* [What to work on]
With the pictures omitted, repeat exactly the lines below starting with the line that has "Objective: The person" and going on through the line that has "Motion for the".
- Opening Delimiter -
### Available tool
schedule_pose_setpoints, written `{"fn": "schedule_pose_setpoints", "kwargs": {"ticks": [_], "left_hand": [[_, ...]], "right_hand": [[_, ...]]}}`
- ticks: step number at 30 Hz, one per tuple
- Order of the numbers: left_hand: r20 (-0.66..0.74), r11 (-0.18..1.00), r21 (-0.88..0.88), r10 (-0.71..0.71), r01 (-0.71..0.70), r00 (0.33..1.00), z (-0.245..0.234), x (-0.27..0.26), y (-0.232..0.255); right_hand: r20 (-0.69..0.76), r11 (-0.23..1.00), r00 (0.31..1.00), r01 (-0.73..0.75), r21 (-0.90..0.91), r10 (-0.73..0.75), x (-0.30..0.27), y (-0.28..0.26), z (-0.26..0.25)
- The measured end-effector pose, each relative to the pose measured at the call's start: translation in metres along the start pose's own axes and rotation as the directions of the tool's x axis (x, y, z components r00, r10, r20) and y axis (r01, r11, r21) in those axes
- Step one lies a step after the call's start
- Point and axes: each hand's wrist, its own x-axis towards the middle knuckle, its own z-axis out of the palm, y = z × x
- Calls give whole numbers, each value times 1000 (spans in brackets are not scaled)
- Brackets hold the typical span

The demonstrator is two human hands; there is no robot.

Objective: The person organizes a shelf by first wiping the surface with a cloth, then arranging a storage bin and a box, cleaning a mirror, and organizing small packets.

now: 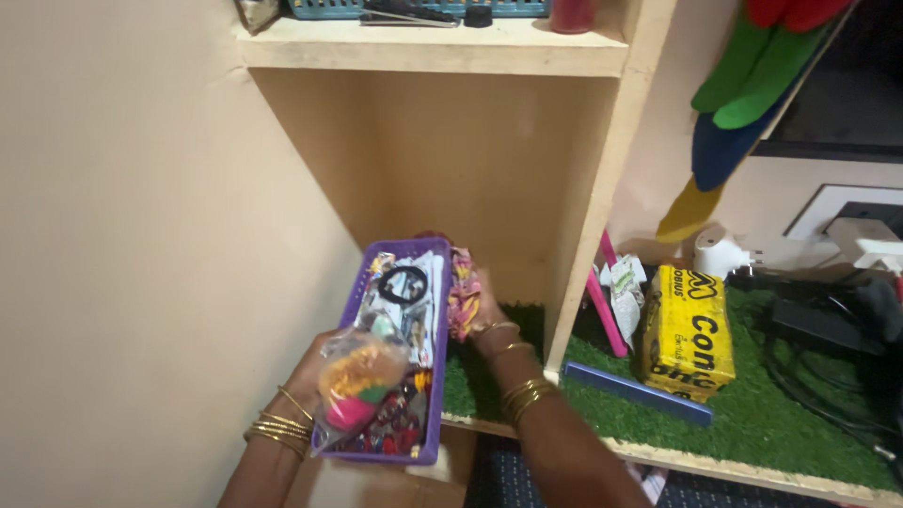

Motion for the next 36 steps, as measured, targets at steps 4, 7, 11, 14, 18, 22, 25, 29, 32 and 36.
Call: {"fn": "schedule_pose_setpoints", "kwargs": {"ticks": [4, 7, 11, 14, 18, 22, 25, 29, 32, 36], "left_hand": [[-65, 989, 92, 124, -118, 990, 18, 1, 5], [-23, 983, -21, 183, -183, 983, 32, 2, 14], [71, 943, -249, 244, -220, 967, 32, 5, 20], [31, 933, -313, 198, -179, 980, 22, 11, 21], [24, 941, -303, 164, -149, 986, 13, 15, 11], [95, 967, -208, 169, -146, 981, 23, 12, 20], [149, 954, -278, 156, -110, 976, 38, -7, 36], [82, 929, -343, 175, -137, 981, 56, -14, 54], [35, 921, -312, 259, -235, 965, 52, -10, 62], [-78, 919, -305, 239, -251, 968, 38, 5, 52]], "right_hand": [[-29, 970, 990, -131, 206, 140, -13, 38, -4], [10, 919, 969, -238, 314, 248, -30, 60, -7], [55, 857, 941, -328, 397, 335, -60, 94, -24], [116, 847, 948, -317, 427, 296, -83, 115, -36], [545, 808, 837, -291, 512, -44, -107, 92, -42], [-117, 999, 992, 44, 8, -42, -87, 47, -16], [55, 969, 968, 245, -33, -243, -44, 29, -21], [21, 998, 1000, 12, 62, -14, -52, 55, -47], [78, 977, 991, -125, 175, 112, -78, 76, -42], [204, 943, 958, -245, 223, 201, -126, 86, -16]]}}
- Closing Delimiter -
* [Solution]
Objective: The person organizes a shelf by first wiping the surface with a cloth, then arranging a storage bin and a box, cleaning a mirror, and organizing small packets.

now: 

Motion for the next 36 steps, as measured, targets at steps 4, 7, 11, 14, 18, 22, 25, 29, 32 and 36.

The output contains nothing more.